Nice thread, the claims of long distances on frs and gmrs radios are so very misleading. It is true that between two mountain peaks they may reach these long distances but truely thats not what the average user will use them for. I needed to reach 8 miles into a heavily wooded area, no cell towers, no ham repeaters, no gmrs repeaters and no private land where I could install a repeater in between. I installed a tower on the one side and still could not reach it from the wooded area. Dont forget gmrs requires a license as well, and we wanted to have 3 handhelds out in the woods and a base , we might have used the base as a repeater but since the handhelds couldnt reach it anyhow it wouldnt work. One solution would be to put up a temporary repeater in the woods but goodness thats surely alot of hassel, we even looked into a simplex repeater on a handheld but couldnt get the heigth up high enough in an easy fashion. CB on ssb works ok but the handhelds then are much larger not to mention the antenaes. We were able to use the largest truck with a mobile in it on a hill as the unit that could talk to the base (CB band SSB) and then all the individuals used the cheap handhelds (frs band) to talk the half mile to each other , then in case of emergency someone would have to go back to the mobile in the truck and call the base.....
Kinda of not what we wanted, but better than nothing at all. Perhaps if we all were ham operators we could set the truck up with a repeater but then everyone would have to be licensed.

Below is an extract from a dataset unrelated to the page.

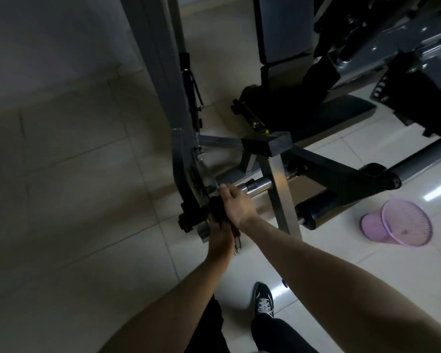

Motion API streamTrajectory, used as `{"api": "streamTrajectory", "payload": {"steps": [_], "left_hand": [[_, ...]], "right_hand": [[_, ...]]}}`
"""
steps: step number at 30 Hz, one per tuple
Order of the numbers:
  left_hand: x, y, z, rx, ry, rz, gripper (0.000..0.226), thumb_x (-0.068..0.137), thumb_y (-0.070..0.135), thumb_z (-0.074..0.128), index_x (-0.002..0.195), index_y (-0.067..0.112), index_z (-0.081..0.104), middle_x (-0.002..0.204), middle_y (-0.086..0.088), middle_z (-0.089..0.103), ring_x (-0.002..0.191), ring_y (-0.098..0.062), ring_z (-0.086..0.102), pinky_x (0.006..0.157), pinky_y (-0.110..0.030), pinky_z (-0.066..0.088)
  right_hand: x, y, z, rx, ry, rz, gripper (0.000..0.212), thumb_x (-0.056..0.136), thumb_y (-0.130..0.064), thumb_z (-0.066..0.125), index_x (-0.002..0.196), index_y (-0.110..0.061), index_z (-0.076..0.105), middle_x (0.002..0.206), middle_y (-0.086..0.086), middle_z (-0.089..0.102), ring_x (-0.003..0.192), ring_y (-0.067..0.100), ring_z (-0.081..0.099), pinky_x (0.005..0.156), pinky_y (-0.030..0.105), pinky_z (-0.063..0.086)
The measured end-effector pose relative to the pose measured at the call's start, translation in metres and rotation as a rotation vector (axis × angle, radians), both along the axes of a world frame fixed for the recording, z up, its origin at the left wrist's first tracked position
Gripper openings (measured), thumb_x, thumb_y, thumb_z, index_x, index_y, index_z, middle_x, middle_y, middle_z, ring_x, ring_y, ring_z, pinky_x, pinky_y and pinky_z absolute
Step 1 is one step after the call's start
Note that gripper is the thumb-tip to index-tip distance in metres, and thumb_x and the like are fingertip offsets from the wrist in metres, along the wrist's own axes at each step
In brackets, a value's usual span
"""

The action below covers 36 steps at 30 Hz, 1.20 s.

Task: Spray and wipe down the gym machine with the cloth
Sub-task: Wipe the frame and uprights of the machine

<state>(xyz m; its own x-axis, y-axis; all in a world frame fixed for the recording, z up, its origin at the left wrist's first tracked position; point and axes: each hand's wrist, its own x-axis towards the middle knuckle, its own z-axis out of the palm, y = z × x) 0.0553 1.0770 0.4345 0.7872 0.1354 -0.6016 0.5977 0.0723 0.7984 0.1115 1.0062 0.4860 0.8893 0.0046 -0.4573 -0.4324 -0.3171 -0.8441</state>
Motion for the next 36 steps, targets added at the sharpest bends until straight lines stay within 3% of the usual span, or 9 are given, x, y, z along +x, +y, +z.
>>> {"api": "streamTrajectory", "payload": {"steps": [3, 6, 8, 11, 15, 22, 24, 29, 36], "left_hand": [[0.005, 0.002, -0.005, -0.038, 0.054, 0.04, 0.04, 0.11, 0.023, 0.037, 0.147, 0.009, 0.044, 0.121, -0.003, 0.062, 0.101, -0.013, 0.064, 0.065, -0.009, 0.05], [0.024, 0.002, 0.014, 0.033, 0.03, 0.152, 0.041, 0.106, 0.042, 0.043, 0.145, 0.029, 0.047, 0.117, -0.001, 0.066, 0.101, -0.018, 0.065, 0.085, -0.034, 0.056], [0.043, 0.003, 0.03, 0.09, -0.05, 0.202, 0.036, 0.106, 0.04, 0.044, 0.142, 0.042, 0.046, 0.114, 0.004, 0.064, 0.1, -0.016, 0.062, 0.086, -0.031, 0.052], [0.062, -0.001, 0.041, 0.092, -0.159, 0.207, 0.036, 0.108, 0.03, 0.04, 0.144, 0.037, 0.045, 0.12, 0.007, 0.061, 0.096, -0.008, 0.058, 0.073, -0.021, 0.043], [0.049, 0.003, 0.042, 0.125, -0.126, 0.168, 0.021, 0.108, 0.028, 0.041, 0.126, 0.027, 0.05, 0.11, -0.006, 0.066, 0.095, -0.021, 0.064, 0.072, -0.03, 0.047], [0.045, 0.048, 0.06, 0.04, -0.037, 0.306, 0.026, 0.103, 0.038, 0.048, 0.116, 0.029, 0.068, 0.105, -0.002, 0.074, 0.096, -0.025, 0.07, 0.087, -0.041, 0.057], [0.053, 0.067, 0.065, -0.032, -0.012, 0.375, 0.029, 0.101, 0.043, 0.049, 0.114, 0.03, 0.07, 0.103, -0.004, 0.076, 0.095, -0.027, 0.072, 0.088, -0.045, 0.059], [0.087, 0.126, 0.068, -0.116, 0.038, 0.388, 0.03, 0.102, 0.041, 0.049, 0.118, 0.025, 0.069, 0.104, -0.005, 0.076, 0.094, -0.027, 0.073, 0.064, -0.034, 0.056], [0.134, 0.179, 0.066, -0.036, 0.035, 0.185, 0.031, 0.097, 0.043, 0.058, 0.119, 0.023, 0.066, 0.108, -0.005, 0.074, 0.097, -0.026, 0.071, 0.072, -0.037, 0.06]], "right_hand": [[-0.003, -0.001, -0.005, -0.045, -0.021, 0.015, 0.034, 0.107, -0.039, 0.038, 0.115, -0.022, 0.067, 0.101, -0.002, 0.065, 0.097, 0.014, 0.059, 0.08, 0.025, 0.044], [-0.001, -0.002, -0.009, -0.051, -0.046, 0.028, 0.035, 0.106, -0.041, 0.039, 0.109, -0.024, 0.069, 0.101, 0.003, 0.071, 0.098, 0.02, 0.065, 0.089, 0.035, 0.052], [0.001, -0.003, -0.009, -0.051, -0.035, 0.009, 0.033, 0.106, -0.043, 0.038, 0.102, -0.026, 0.067, 0.098, 0.003, 0.071, 0.092, 0.02, 0.066, 0.084, 0.035, 0.053], [0.005, -0.005, -0.006, -0.113, -0.156, 0.016, 0.033, 0.106, -0.038, 0.04, 0.095, -0.018, 0.064, 0.094, 0.006, 0.067, 0.086, 0.022, 0.065, 0.078, 0.039, 0.053], [0.012, -0.002, 0.01, -0.225, -0.338, 0.04, 0.022, 0.105, -0.023, 0.045, 0.108, -0.013, 0.065, 0.107, 0.005, 0.059, 0.091, 0.016, 0.058, 0.081, 0.028, 0.046], [0.023, 0.038, 0.04, -0.158, -0.385, 0.155, 0.023, 0.103, -0.019, 0.048, 0.117, -0.014, 0.066, 0.117, 0.009, 0.065, 0.108, 0.022, 0.061, 0.093, 0.025, 0.045], [0.028, 0.055, 0.043, -0.134, -0.346, 0.183, 0.023, 0.103, -0.023, 0.049, 0.118, -0.016, 0.064, 0.118, 0.01, 0.063, 0.108, 0.023, 0.06, 0.098, 0.033, 0.047], [0.054, 0.107, 0.048, -0.116, -0.118, 0.263, 0.032, 0.104, -0.039, 0.043, 0.128, -0.023, 0.058, 0.125, 0.011, 0.058, 0.112, 0.027, 0.059, 0.096, 0.037, 0.048], [0.083, 0.142, 0.048, 0.019, -0.002, 0.152, 0.029, 0.105, -0.043, 0.043, 0.121, -0.025, 0.058, 0.111, 0.007, 0.067, 0.103, 0.026, 0.065, 0.095, 0.044, 0.055]]}}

Anyhow thats how we handled the situation for now.

We are a group of 4 who would want radios at the Coachella music festival in Indo/Palm Springs ... that's a rather small radius for the festival area, but lots of people and other potential disturbing factors...

Do you have any recommendation what might work best?

In an ideal world, I would love to use these for skiing in the Rockies as well, but from what I see above in the thread, that may be a different requirement, asking for a different device? Any tips and hints welcome!


2 way radios are good to go to the park with childrens,the best are the cellulars phones.

my husband is on the road alot and i wanted a cb for home and one for him in the truck and then walkie talkies for the kids when they are out. is this possible? can someone tell me a list of equipment i will need to buy?

what is a site license or license for a two way radio?


I am looking for a set of good two -way radios to use for regatta management, on an inland river. Ideal range would be 5 miles, assuming conditions similar to a wooded area, without line of site for more than a mile at any given distance. Any suggestions? I was looking at the Midland or Motorola product lines. Thank you!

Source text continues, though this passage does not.